Depuis quelques semaines, les conservateurs d’outre-Rhin tirent à boulets
rouges sur les mesures accommodantes de la BCE. Selon eux, ses taux bas ruinent
les épargnants de Berlin ou Munich, tandis que ses rachats de dettes
publiques alimentent le laxisme budgétaire des pays du Sud,
comme le Portugal ou la Grèce.
Graphique Politique de baisse accélérée des taux par la BCE, (Credit
Crunch, 2008)
Quels sont les effets de ces politiques monétaires laxistes mises en place
depuis l’éclatement de la Crise de 2009 ? Celle-ci entraîne plusieurs risques
de gestion, selon le chef économiste des Etudes Economiques, Natixis, P.
Artus. Dans tous les cas, nous sommes face à un véritable mécontentement des
épargnants allemands.
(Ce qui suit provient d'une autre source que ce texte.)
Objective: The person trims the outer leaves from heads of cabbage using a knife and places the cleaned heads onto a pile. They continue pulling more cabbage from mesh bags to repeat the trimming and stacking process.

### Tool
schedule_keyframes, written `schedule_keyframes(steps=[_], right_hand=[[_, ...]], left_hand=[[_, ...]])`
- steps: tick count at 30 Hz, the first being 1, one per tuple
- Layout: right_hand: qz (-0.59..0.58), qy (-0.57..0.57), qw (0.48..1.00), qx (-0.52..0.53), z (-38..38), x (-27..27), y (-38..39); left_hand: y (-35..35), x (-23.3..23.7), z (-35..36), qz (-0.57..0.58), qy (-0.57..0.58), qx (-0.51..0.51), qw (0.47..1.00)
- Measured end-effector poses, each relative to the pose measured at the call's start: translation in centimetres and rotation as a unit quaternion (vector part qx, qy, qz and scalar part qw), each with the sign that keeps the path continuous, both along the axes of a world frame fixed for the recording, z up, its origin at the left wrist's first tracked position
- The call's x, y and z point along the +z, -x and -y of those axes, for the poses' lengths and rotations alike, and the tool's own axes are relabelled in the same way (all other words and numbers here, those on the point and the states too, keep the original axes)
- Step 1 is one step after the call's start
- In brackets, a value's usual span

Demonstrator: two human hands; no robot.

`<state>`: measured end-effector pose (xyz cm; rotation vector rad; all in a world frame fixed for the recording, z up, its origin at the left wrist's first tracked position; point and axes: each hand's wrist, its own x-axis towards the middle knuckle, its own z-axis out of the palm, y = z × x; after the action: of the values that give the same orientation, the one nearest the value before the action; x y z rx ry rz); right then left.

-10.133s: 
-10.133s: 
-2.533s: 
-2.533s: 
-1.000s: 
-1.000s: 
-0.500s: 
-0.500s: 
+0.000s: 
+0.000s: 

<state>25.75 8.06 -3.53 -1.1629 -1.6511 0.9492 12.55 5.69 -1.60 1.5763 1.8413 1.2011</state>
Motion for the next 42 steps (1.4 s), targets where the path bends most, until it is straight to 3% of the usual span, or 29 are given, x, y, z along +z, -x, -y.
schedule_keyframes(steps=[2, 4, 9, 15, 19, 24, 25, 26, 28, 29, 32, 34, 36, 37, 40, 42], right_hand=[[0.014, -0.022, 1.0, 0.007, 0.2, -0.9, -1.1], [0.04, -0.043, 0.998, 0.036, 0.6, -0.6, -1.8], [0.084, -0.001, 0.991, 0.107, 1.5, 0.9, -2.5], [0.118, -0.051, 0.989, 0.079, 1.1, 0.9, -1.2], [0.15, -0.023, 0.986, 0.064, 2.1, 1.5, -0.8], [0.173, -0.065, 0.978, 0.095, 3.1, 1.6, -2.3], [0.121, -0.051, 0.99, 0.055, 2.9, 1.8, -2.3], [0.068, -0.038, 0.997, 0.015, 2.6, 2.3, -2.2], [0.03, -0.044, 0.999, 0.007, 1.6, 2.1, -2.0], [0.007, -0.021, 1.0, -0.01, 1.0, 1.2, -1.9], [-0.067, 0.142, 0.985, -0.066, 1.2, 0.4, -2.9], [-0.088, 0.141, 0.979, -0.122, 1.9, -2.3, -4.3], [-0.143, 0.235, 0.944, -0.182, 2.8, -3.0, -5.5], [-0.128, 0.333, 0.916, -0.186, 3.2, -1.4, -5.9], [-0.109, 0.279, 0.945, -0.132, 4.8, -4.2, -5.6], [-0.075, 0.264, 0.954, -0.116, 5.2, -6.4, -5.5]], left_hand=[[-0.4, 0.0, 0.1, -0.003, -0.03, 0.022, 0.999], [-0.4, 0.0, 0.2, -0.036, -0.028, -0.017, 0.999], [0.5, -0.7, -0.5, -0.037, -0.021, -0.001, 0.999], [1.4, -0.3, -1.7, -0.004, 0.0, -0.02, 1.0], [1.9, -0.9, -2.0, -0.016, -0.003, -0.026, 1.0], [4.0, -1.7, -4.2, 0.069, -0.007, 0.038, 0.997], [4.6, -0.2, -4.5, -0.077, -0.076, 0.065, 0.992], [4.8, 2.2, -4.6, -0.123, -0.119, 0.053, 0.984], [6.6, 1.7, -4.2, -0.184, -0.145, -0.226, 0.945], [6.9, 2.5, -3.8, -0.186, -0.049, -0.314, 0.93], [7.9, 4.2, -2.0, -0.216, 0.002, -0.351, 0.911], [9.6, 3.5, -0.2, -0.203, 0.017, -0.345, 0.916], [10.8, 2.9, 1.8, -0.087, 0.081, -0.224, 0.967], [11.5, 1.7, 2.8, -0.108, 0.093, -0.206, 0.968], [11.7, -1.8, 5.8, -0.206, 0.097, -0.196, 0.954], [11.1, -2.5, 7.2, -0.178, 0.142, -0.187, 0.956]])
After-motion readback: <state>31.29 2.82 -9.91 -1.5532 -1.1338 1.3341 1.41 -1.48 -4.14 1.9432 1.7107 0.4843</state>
Explications :
1./ Tout d’abord, l’effet-revenu pour les épargnants/ futurs retraités qui
conduit à un report de l’épargne sur la consommation future (effet
déflationniste dans l’économie, entraînant des carnets de de commandes par
les entreprises imprévisibles liée à une demande intérieure
reportée)
2./ La baisse des profits des banques (marge bancaire plus faible)
: arbitrage entre baisse de la rémunération de l’épargne et taux des crédits.
3./ Le risque de retour d’une bulle immobilière
(conditions d’accès de crédit de financement de l’immobilier poussant la
demande de l’immobilier).
4./ Les conséquences néfastes de la remontée des taux d’intérêt par les
défauts en cascades anticipés par les banques et les investisseurs et les
banques (scénario Japonais, 50 QE depuis, ne donnant plus aucun effet sur la
reprise économique japonaise…).
Le 10 avril, le puissant ministre des finances allemand, Wolfgang
Schäuble, a même accusé M. Draghi d’être en partie responsable de la montée
de l’extrême droite dans son pays (même condition sine qua Non économiques
et financières, comparables à la situation avant l’éclatement de l’ex-You_go_sla_VIE
: déreglémentation budgétaire, crise économique, retour des
nationalismes, facilement instrumentalisés par les belli-gérants ,
pour réduire à néant une zone stratégique à leurs “faims économiques”.
Le 18 avril, dernier, le président du parti bavarois allié de Madame
Merkel, Hans-Peter Uhl, a déclaré que « le prochain dirigeant de la BCE devra
être un Allemand, qui se sente lié à la tradition de stabilité monétaire de
la Bundesbank », la banque centrale du pays.
Car une gestion italienne reste « à l’ italienne ».
Cette révolte des Allemands a une source visible et une source cachée. La
source visible, c’est la nature même de toute union monétaire. La banque
centrale doit y mener une politique conforme aux intérêts de l’ensemble de la
zone et non de tel ou tel Etat, fut-il son premier actionnaire. L’argument de
la Banque Centrale. C’est ce qu’a rappelé Mario Draghi, son président, jeudi
21 avril, en disant que son mandat ne concernait « pas seulement l’Allemagne
».
Mais il y a aussi également, une inquiétude cachée de la part des
Allemands. C’est le risque de délabrement de la finance allemande ,
masquée par la puissance éclatante de son industrie.
Les deux premiers établissements à faire faillite en Europe lors de la
crise financière, dès juillet 2007, furent deux banques allemandes qui
avaient cherché du rendement sans comprendre les risques associés. Le fleuron
bancaire du pays, la Deutsche Bank, qui était devenu un
gigantesque « hedge fund », erre depuis de restructuration en
restructuration, avec une valse de dirigeants sans équivalent au monde. Des
centaines de banques locales sont dans un état lamentable, souvent
sous influence politique (collusion d’intérêts).
Le lobby du secteur s’est mobilisé pour éviter que les autorités
européennes regardent ses comptes. Les rendements de l’épargne sont
pitoyables. L’assurance-vie fonctionne souvent avec des taux garantis.
Comme l’a souligné le FMI, la finance allemande est trop vulnérable aux
taux d’intérêt bas. C’est le signe d’un ménage qui reste à faire, et c’est à
l’Allemagne de le faire (les Echos, Vittori, 22/04/2016).